▶ WHAT IS BEING ASKED: The records below must be written out exactly, with every picture left behind.

<<<<

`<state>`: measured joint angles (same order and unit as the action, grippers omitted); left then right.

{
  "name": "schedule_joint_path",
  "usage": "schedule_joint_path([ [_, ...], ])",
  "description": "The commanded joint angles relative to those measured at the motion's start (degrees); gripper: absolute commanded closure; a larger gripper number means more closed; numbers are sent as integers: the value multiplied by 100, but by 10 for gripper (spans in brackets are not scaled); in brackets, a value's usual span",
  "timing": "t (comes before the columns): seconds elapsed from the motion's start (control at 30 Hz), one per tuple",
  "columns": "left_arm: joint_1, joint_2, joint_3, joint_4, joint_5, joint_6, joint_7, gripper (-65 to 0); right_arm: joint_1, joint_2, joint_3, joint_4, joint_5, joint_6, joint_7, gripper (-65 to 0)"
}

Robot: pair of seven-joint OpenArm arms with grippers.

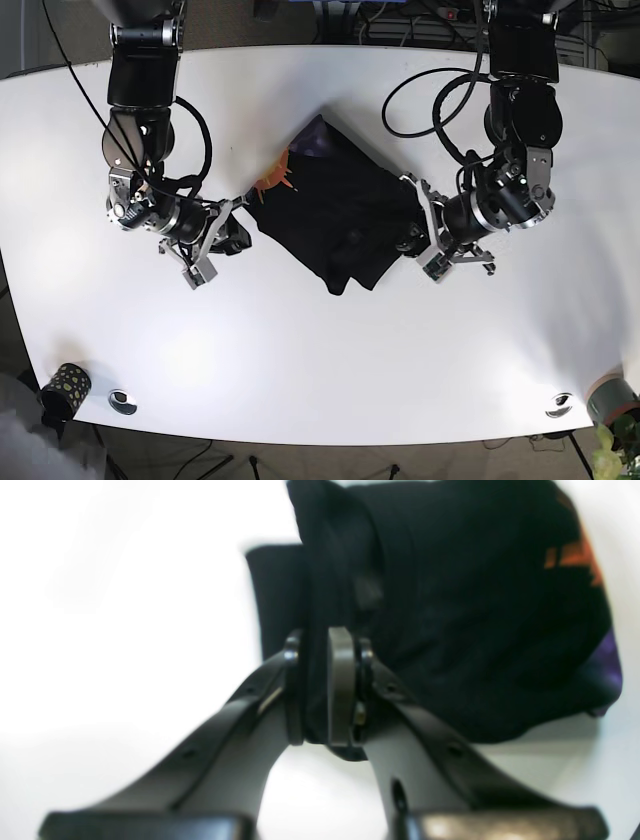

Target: Fold the T-shirt properly

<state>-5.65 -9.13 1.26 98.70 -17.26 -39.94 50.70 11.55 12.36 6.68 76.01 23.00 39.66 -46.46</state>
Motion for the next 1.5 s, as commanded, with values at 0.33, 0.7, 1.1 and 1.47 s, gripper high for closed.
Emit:
schedule_joint_path([
  [0.33,209,99,-174,192,33,201,-37,-76,-843,-168,-523,623,-380,34,61,-95],
  [0.7,306,460,-165,201,25,1370,-63,-211,-1652,-405,-1929,1573,-415,34,70,-95],
  [1.1,490,627,-148,183,42,1950,-133,-303,-1652,-440,-1437,1837,-353,34,61,-95],
  [1.47,1053,477,450,-1,253,2487,-925,-404,-1625,-423,-795,1837,-344,34,61,-95],
])
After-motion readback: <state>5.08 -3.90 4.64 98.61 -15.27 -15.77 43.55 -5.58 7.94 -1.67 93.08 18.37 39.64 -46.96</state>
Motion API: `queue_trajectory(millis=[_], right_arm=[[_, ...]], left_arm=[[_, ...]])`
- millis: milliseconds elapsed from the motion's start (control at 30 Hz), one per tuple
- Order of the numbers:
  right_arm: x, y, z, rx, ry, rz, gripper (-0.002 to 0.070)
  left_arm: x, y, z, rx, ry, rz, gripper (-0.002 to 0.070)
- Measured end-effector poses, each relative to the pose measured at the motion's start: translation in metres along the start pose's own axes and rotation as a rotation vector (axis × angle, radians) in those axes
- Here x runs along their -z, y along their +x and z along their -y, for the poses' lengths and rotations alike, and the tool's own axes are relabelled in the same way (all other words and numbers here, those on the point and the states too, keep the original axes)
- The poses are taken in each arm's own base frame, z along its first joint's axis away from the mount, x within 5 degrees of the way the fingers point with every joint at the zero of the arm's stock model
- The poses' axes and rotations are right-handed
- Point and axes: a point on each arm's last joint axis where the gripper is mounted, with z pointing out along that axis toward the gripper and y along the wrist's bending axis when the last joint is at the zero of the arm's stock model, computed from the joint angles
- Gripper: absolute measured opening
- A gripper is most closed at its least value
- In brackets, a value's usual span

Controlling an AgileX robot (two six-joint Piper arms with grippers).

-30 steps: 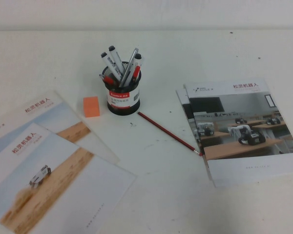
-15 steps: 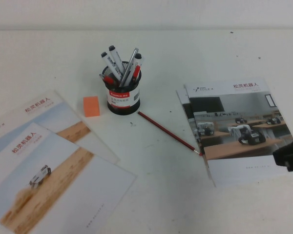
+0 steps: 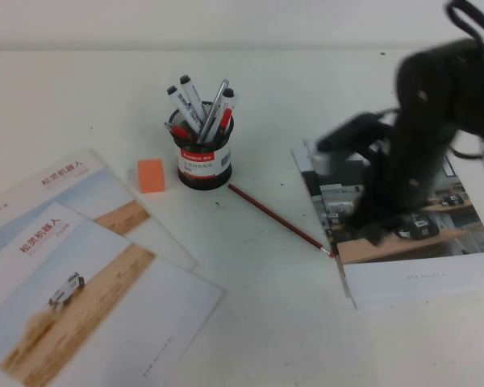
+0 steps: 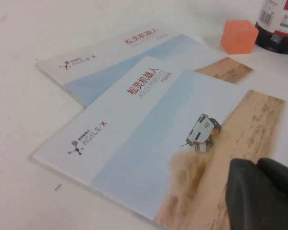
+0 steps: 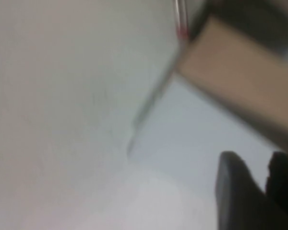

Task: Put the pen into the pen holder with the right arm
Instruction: Pick up the pen on the table

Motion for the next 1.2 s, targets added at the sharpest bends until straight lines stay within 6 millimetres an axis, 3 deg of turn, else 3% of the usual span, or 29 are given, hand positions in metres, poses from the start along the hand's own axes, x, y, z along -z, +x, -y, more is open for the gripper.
queue_trajectory(millis=[133, 200, 467, 933, 1200], right_arm=[[-0.002, -0.047, 0.005, -0.003, -0.023, 0.079, 0.0269], [-0.007, -0.063, 0.007, 0.011, -0.025, 0.1, 0.0314], [-0.014, -0.105, 0.003, 0.096, 0.0, 0.175, 0.0347], [-0.053, -0.124, -0.034, 0.232, 0.013, 0.108, 0.0347], [-0.065, -0.125, -0.037, 0.228, -0.014, 0.09, 0.0347]], left_arm=[[0.0, 0.0, 0.0, 0.0, 0.0, 0.0, -0.0001], [0.0, 0.0, 0.0, 0.0, 0.0, 0.0, -0.0001], [0.0, 0.0, 0.0, 0.0, 0.0, 0.0, -0.0001], [0.0, 0.0, 0.0, 0.0, 0.0, 0.0, -0.0001], [0.0, 0.0, 0.0, 0.0, 0.0, 0.0, -0.0001]])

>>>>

▶ PROBLEM SOLUTION:
`<state>`: measured joint angles (same order and unit as the action, grippers omitted); left then right.

{
  "name": "schedule_joint_path",
  "usage": "schedule_joint_path([ [_, ...], ])",
  "description": "The commanded joint angles relative to those measured at the motion's start (degrees); gripper: absolute commanded closure; a larger gripper number means more closed; numbers are sent as integers: the value multiplied by 100, but by 10 for gripper (spans in brackets are not scaled); in brackets, a value's usual span",
  "timing": "t (comes before the columns): seconds elapsed from the motion's start (control at 30 Hz), one per tuple",
  "columns": "left_arm: joint_1, joint_2, joint_3, joint_4, joint_5, joint_6, joint_7, gripper (-65 to 0); right_arm: joint_1, joint_2, joint_3, joint_4, joint_5, joint_6, joint_7, gripper (-65 to 0)"
}

Robot: pair of seven-joint OpenArm arms with grippers.


Target: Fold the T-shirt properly

<state>-5.65 -9.13 1.26 98.70 -17.26 -39.94 50.70 11.55 12.36 6.68 76.01 23.00 39.66 -46.46</state>
Motion for the next 1.5 s, as commanded, with values at 0.33, 0.7, 1.1 and 1.47 s, gripper high for closed.
Emit:
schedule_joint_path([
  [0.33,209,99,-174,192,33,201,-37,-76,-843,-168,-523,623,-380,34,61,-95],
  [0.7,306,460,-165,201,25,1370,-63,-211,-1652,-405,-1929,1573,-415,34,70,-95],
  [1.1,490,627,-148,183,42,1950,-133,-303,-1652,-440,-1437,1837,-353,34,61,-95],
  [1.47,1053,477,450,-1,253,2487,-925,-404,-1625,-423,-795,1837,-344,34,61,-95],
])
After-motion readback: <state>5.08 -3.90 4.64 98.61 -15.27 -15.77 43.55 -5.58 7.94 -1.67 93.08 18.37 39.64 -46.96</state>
Motion API: `queue_trajectory(millis=[_], right_arm=[[_, ...]], left_arm=[[_, ...]])`
- millis: milliseconds elapsed from the motion's start (control at 30 Hz), one per tuple
- Order of the numbers:
  right_arm: x, y, z, rx, ry, rz, gripper (-0.002 to 0.070)
  left_arm: x, y, z, rx, ry, rz, gripper (-0.002 to 0.070)
- Measured end-effector poses, each relative to the pose measured at the motion's start: translation in metres along the start pose's own axes and rotation as a rotation vector (axis × angle, radians) in those axes
- Here x runs along their -z, y along their +x and z along their -y, for the poses' lengths and rotations alike, and the tool's own axes are relabelled in the same way (all other words and numbers here, those on the point and the states too, keep the original axes)
- The poses are taken in each arm's own base frame, z along its first joint's axis away from the mount, x within 5 degrees of the way the fingers point with every joint at the zero of the arm's stock model
- The poses' axes and rotations are right-handed
- Point and axes: a point on each arm's last joint axis where the gripper is mounted, with z pointing out along that axis toward the gripper and y along the wrist's bending axis when the last joint is at the zero of the arm's stock model, computed from the joint angles
- Gripper: absolute measured opening
- A gripper is most closed at its least value
- In brackets, a value's usual span

Controlling an AgileX robot (two six-joint Piper arms with grippers).

-30 steps: 
-15 steps: 
+0 steps: 
+0 steps: 
+0 steps: 

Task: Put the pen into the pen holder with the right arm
Instruction: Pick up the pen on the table

Motion for the next 1.2 s, targets added at the sharpest bends until straight lines stay within 6 millimetres an axis, 3 deg of turn, else 3% of the usual span, or 29 are given, hand positions in metres, poses from the start along the hand's own axes, x, y, z along -z, +x, -y, more is open for the gripper.
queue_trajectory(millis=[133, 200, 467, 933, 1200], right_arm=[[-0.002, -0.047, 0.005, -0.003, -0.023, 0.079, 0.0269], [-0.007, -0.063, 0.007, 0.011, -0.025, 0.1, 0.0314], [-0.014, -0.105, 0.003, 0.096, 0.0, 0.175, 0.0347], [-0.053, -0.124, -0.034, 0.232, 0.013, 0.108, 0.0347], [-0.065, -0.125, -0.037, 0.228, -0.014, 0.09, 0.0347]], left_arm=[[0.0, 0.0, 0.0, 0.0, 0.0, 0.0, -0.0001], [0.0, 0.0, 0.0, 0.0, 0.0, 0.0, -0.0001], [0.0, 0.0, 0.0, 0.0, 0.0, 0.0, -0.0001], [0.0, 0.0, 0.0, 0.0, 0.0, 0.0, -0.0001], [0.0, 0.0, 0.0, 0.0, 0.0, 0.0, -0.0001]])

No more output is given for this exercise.